Maria — Di, 09/13/2016 - 09:14

Liebe Ulrike, toll, dass das Wechselmodell bei euch so gut funktioniert! Ich habe riesen Respekt davor, wenn Paare es schaffen, trotz Trennung, Eltern zu bleiben. Ich wünsche euch, dass ihr das auch weiterhin so gut hin bekommt! Alles Gute, Maria

Heidi — Di, 09/13/2016 - 12:47

Liebe Ulrike, was für ein schöner Bericht! Du wirst es vielleicht ahnen, aber so die Trennung hinzubekommen ist eine ganz besondere Leistung, mein ganzer Respekt gilt Euch beiden! Und ich kann jede Träne der Sehnsucht voll und ganz nachempfinden. Mein Sohn war 1, als ich mit ihm auszog, und auch wenn wir kein Wechselmodell leben und nur nach dem klassischen Modell plus einem festen Wochen-Nachmittag, geht es mir selbst heute oft genauso mit der Sehnsucht, wenn das Kind mal 2 oder gar 3 Wochen am Stück beim Papa ist.
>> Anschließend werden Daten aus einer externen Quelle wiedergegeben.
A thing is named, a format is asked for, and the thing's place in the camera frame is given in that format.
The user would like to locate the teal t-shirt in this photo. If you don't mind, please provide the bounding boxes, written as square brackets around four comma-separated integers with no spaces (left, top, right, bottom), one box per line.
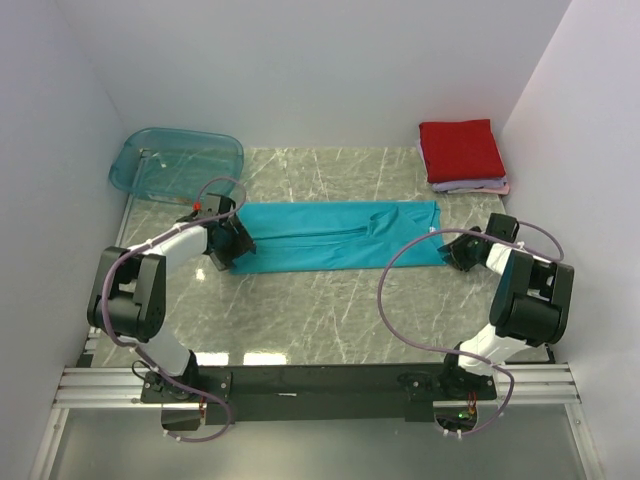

Und er ist jetzt schon 8! Ihr macht das richtig, Euren Kindern geht es gut, macht so weiter! Herzliche Grüße Heidi

Judith — Di, 09/13/2016 - 14:13

..aber er macht mich auch traurig. Weil wir das nicht gut mit der Trennung hinbekommen haben. Leider. Zu viel Streit. Danke, das ihr so unterschiedliche Themen habt. Ihr seid super!

Stadt-Mama Katharina — Di, 09/13/2016 - 21:35

leider mussten wir Deine Kommentare löschen. Das, was Du schreibst, gehört einfach nicht hier her. Danke für dein Verständnis.